*Your assignment:*
Your whole reply should be the lines from the one that contains "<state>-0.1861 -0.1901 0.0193" through the last line of the listing, copied exactly.

[Opening Given data section]

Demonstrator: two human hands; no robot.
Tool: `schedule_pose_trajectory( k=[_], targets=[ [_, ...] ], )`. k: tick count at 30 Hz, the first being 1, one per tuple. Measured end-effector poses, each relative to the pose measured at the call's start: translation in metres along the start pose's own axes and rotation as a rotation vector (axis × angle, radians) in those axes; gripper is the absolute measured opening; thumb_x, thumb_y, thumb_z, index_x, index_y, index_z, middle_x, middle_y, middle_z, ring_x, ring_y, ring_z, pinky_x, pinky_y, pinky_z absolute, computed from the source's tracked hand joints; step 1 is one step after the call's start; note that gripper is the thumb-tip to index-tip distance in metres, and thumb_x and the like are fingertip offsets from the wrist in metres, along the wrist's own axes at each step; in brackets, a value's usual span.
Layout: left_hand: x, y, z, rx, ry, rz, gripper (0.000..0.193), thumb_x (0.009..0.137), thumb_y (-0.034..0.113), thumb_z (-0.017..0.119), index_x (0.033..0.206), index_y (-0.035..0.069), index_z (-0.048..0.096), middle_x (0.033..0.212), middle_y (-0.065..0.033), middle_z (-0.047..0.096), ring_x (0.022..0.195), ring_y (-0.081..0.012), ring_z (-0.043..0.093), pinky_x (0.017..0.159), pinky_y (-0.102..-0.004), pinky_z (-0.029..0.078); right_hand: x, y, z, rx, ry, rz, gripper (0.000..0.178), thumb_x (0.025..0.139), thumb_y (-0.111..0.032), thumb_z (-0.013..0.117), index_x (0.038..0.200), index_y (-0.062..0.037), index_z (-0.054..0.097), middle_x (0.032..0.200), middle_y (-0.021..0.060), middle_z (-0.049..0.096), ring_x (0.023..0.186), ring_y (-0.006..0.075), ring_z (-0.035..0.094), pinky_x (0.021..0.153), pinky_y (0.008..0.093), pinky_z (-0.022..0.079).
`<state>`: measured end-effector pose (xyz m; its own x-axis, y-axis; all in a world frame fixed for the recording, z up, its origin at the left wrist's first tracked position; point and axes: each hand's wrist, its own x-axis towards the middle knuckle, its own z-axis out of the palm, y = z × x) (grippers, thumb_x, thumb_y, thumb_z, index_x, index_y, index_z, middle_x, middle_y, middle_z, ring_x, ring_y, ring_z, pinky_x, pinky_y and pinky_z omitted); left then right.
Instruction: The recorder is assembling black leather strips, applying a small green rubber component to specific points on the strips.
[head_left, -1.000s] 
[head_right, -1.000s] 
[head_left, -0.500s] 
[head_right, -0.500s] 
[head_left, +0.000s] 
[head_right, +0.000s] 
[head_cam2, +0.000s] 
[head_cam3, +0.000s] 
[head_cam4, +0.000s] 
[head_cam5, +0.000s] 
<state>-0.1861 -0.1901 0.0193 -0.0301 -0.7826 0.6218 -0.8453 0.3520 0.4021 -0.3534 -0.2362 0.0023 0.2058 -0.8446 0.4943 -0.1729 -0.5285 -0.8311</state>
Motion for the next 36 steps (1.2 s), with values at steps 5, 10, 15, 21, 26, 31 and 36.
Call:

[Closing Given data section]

*Solution for this problem:*
<state>-0.1861 -0.1901 0.0193 -0.0301 -0.7826 0.6218 -0.8453 0.3520 0.4021 -0.3534 -0.2362 0.0023 0.2058 -0.8446 0.4943 -0.1729 -0.5285 -0.8311</state>
Motion for the next 36 steps (1.2 s), with values at steps 5, 10, 15, 21, 26, 31 and 36.
Call:

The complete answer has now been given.